Que faire de la plateforme signal-sports, qui permet de signaler tout type de violence dans le sport ?
On souhaiterait qu’elle soit confiée à l’autorité administrative indépendante. Elle serait détachée du ministère. Et puis, aujourd’hui, signal-sports, c’est trois personnes. On a besoin de plus de personnel. L’an dernier en septembre quand on l’a auditionnée dans le cadre de la commission d’enquête, elle avait recueilli plus de 600 signalements sur l’année 2023. Il faut plus de monde pour effectuer les contrôles, contacter les fédérations. Gérer ce flux,.c’est un travail énorme. Il faut renforcer le dispositif humain, c’est une nécessité mais pour l’heure, on n’a pas du tout été écoutés.
On déposera donc ces propositions soit sous forme d’amendement au moment des débats et du vote du PLF (projet de loi finance, qui définit le budget de l’Etat pour 2025), soit on verra au moment de la proposition de loi sur l’autorité administrative indépendante, comment on peut intégrer la question des moyens humains.
Des voix s’élèvent pour la fermeture de l’Agence nationale du sport. Qu’en pensez-vous ?
Aujourd’hui, l’ANS finance les fédérations, ce qui, avant sa création en 2019, était dévolu au ministère des Sports. Il avait donc un moyen de pression sur elles et pouvait, si elles ne rentraient pas dans les clous, couper les subventions, leur retirer leur délégation.

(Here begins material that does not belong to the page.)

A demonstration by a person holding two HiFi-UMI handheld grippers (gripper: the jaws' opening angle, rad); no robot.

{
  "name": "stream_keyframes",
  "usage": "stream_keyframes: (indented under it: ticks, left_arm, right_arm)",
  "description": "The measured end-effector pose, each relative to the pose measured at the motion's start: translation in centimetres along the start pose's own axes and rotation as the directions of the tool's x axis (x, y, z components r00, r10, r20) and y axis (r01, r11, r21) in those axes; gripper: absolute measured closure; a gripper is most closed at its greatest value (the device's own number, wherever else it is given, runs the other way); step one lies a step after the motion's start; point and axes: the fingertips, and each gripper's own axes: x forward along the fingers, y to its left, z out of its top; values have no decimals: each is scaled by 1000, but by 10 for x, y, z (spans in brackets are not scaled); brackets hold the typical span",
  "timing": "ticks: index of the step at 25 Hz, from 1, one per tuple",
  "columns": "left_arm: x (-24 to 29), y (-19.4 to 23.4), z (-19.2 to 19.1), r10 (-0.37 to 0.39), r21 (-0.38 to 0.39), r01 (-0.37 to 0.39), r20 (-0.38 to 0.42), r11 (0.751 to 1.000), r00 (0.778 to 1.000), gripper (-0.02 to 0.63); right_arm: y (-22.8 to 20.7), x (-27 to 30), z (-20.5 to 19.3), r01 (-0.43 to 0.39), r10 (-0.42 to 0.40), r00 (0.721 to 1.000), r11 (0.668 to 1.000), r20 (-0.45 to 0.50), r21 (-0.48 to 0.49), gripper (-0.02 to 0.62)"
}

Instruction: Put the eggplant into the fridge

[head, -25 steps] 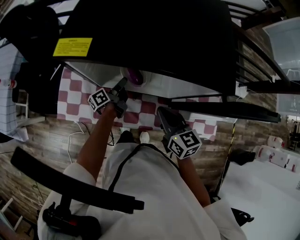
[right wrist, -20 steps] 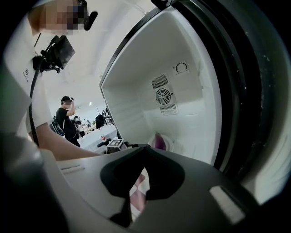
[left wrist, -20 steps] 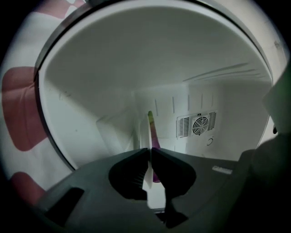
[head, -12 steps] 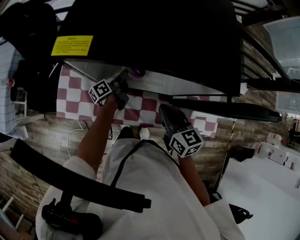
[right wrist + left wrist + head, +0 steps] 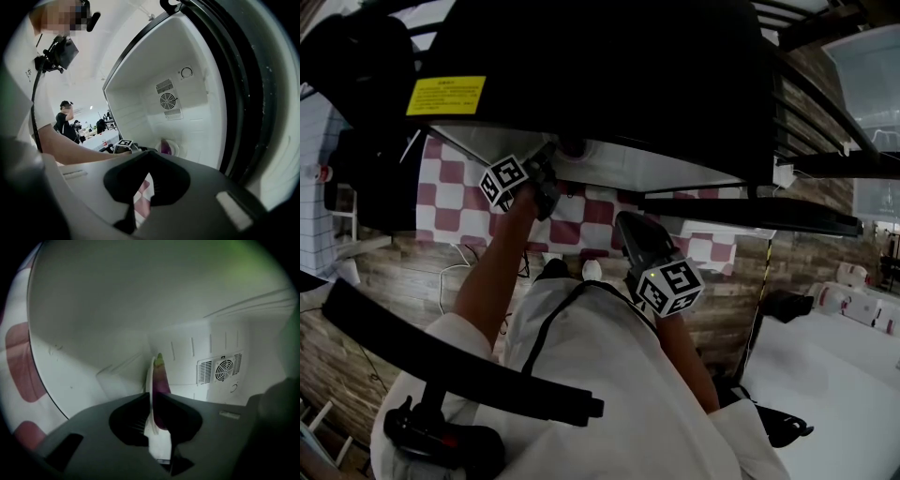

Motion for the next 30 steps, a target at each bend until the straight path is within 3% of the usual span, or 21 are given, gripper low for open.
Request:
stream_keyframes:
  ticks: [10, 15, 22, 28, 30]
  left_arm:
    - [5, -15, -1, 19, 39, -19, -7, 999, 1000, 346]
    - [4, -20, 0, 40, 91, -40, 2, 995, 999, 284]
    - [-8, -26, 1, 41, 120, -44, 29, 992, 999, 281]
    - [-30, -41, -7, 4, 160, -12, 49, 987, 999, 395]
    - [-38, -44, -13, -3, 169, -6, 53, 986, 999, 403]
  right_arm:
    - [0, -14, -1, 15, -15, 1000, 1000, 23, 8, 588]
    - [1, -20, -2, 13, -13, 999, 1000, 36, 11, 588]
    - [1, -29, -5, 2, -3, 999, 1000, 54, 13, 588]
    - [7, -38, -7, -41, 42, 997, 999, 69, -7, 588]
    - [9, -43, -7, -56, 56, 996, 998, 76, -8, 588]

Aujourd’hui, ce n’est plus le cas et au passage, on crée une entité supplémentaire qui coûte de l’argent, en délestant le ministère des Sports d’un rôle essentiel qui est celui de tutelle.

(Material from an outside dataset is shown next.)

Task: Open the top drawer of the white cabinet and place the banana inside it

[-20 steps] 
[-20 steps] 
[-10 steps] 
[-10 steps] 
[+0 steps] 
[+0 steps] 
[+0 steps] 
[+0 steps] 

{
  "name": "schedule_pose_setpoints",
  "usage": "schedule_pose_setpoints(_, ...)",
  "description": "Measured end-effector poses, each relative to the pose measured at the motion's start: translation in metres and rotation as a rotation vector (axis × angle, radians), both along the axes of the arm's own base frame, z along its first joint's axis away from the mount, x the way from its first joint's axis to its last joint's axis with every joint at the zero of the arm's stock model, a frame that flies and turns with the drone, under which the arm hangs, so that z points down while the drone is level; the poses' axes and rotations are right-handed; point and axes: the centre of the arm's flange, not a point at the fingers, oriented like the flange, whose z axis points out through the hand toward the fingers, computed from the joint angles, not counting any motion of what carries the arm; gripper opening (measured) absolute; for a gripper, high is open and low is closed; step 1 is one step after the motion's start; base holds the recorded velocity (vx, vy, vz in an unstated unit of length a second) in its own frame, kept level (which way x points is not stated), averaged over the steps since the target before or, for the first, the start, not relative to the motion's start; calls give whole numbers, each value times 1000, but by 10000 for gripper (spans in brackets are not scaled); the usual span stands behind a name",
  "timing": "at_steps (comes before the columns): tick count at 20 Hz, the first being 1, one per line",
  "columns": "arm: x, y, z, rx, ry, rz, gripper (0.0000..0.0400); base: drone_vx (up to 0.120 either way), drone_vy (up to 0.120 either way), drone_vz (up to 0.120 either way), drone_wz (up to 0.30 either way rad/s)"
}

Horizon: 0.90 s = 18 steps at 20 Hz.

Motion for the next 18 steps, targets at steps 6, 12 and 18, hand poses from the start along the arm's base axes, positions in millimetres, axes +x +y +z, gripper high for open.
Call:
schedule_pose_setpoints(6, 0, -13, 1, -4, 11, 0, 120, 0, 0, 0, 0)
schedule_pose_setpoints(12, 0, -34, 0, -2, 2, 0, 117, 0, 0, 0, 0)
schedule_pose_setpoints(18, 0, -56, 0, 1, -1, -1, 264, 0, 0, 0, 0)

Ceux qui défendent l’ANS vous diront qu’elle apporte des médailles. Je suis plutôt en faveur de sa suppression pour redonner des prérogatives au ministère des Sports ainsi qu’aux grands organismes, comme l’Insep (Institut national du sport, de l’expertise et de la performance), qui permettent de former des champions qui, demain, iront gagner des médailles.